# Task directions:
Please show all lines of the records that include "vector".

#### Exercise data ####

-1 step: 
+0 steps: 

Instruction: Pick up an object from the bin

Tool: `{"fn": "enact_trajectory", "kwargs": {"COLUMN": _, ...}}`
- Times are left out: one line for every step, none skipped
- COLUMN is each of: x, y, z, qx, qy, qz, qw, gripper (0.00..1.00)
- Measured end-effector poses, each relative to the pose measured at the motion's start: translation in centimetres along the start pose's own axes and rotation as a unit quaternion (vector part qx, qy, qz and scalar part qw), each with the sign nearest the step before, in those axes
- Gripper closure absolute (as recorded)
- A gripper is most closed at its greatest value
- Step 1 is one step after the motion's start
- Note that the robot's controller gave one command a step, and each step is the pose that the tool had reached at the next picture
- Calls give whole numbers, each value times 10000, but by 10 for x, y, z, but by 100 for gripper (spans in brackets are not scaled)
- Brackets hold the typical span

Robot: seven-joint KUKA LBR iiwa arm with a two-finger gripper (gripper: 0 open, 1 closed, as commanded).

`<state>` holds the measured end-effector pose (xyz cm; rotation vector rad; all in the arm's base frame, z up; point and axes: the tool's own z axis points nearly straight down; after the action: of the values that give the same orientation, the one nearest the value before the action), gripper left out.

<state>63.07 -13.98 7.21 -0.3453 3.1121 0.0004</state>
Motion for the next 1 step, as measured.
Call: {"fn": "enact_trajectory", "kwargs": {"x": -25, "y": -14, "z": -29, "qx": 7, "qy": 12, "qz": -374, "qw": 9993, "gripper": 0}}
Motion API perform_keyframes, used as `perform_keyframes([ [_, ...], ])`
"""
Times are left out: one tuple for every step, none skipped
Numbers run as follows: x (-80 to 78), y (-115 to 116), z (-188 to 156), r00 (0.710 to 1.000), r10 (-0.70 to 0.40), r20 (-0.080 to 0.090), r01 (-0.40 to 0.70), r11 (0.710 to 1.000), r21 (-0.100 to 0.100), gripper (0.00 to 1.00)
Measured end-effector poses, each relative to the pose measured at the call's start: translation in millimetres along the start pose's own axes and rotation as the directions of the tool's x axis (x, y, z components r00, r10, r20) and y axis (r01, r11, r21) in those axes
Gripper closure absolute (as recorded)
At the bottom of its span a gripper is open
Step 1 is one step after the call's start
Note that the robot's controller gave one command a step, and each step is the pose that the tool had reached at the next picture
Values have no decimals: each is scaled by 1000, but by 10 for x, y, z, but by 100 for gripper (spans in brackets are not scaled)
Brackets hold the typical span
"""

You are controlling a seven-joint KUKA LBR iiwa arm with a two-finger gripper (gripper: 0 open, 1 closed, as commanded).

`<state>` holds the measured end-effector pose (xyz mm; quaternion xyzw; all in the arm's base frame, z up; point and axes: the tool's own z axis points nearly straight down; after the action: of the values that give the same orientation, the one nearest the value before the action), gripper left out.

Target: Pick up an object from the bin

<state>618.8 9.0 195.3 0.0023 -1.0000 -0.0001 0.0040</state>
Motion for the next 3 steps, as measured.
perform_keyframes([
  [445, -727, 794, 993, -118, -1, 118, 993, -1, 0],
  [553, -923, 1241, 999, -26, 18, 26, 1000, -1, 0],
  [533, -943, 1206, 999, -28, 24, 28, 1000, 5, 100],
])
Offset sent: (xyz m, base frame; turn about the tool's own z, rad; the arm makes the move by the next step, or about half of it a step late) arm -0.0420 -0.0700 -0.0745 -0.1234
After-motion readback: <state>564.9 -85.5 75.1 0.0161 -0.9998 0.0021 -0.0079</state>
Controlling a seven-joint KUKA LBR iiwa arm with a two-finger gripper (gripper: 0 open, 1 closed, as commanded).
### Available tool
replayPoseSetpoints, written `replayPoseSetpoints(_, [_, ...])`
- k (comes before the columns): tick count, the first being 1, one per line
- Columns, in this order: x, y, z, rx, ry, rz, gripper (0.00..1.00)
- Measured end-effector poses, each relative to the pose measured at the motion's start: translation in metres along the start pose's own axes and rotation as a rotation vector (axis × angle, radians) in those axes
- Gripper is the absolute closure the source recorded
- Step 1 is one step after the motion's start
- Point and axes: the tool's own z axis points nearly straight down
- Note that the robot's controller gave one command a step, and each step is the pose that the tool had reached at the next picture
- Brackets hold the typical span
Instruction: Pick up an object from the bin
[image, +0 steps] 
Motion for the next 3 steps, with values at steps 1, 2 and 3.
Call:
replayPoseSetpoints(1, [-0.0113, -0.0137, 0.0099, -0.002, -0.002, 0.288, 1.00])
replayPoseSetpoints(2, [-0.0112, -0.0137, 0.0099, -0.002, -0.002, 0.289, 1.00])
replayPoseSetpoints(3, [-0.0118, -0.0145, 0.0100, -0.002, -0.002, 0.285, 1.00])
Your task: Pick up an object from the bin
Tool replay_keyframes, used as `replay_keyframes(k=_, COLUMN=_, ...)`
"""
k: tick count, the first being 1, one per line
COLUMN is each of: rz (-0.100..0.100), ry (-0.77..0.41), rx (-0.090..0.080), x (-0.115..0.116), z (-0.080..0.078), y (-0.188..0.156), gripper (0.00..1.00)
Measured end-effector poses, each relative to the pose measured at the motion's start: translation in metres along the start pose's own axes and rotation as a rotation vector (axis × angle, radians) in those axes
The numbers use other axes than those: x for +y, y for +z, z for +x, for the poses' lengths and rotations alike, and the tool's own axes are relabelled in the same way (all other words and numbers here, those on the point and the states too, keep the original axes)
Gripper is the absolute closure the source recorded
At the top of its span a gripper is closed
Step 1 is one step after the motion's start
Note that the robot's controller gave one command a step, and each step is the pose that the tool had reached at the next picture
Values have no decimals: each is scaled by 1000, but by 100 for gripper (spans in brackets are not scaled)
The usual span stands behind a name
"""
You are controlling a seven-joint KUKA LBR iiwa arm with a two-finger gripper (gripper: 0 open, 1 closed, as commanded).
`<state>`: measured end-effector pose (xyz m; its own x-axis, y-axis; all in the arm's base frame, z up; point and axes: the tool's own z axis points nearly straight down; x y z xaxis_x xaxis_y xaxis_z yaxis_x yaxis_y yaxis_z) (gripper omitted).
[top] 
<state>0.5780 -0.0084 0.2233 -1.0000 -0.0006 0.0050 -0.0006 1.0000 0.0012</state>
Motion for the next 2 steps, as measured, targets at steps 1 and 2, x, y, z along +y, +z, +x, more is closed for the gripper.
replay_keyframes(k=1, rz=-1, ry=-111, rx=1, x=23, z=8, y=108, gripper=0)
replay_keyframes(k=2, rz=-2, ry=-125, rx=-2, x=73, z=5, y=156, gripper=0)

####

# Answer for the task:
- Measured end-effector poses, each relative to the pose measured at the motion's start: translation in centimetres along the start pose's own axes and rotation as a unit quaternion (vector part qx, qy, qz and scalar part qw), each with the sign nearest the step before, in those axes
`<state>` holds the measured end-effector pose (xyz cm; rotation vector rad; all in the arm's base frame, z up; point and axes: the tool's own z axis points nearly straight down; after the action: of the values that give the same orientation, the one nearest the value before the action), gripper left out.
- Measured end-effector poses, each relative to the pose measured at the motion's start: translation in metres along the start pose's own axes and rotation as a rotation vector (axis × angle, radians) in those axes
Measured end-effector poses, each relative to the pose measured at the motion's start: translation in metres along the start pose's own axes and rotation as a rotation vector (axis × angle, radians) in those axes

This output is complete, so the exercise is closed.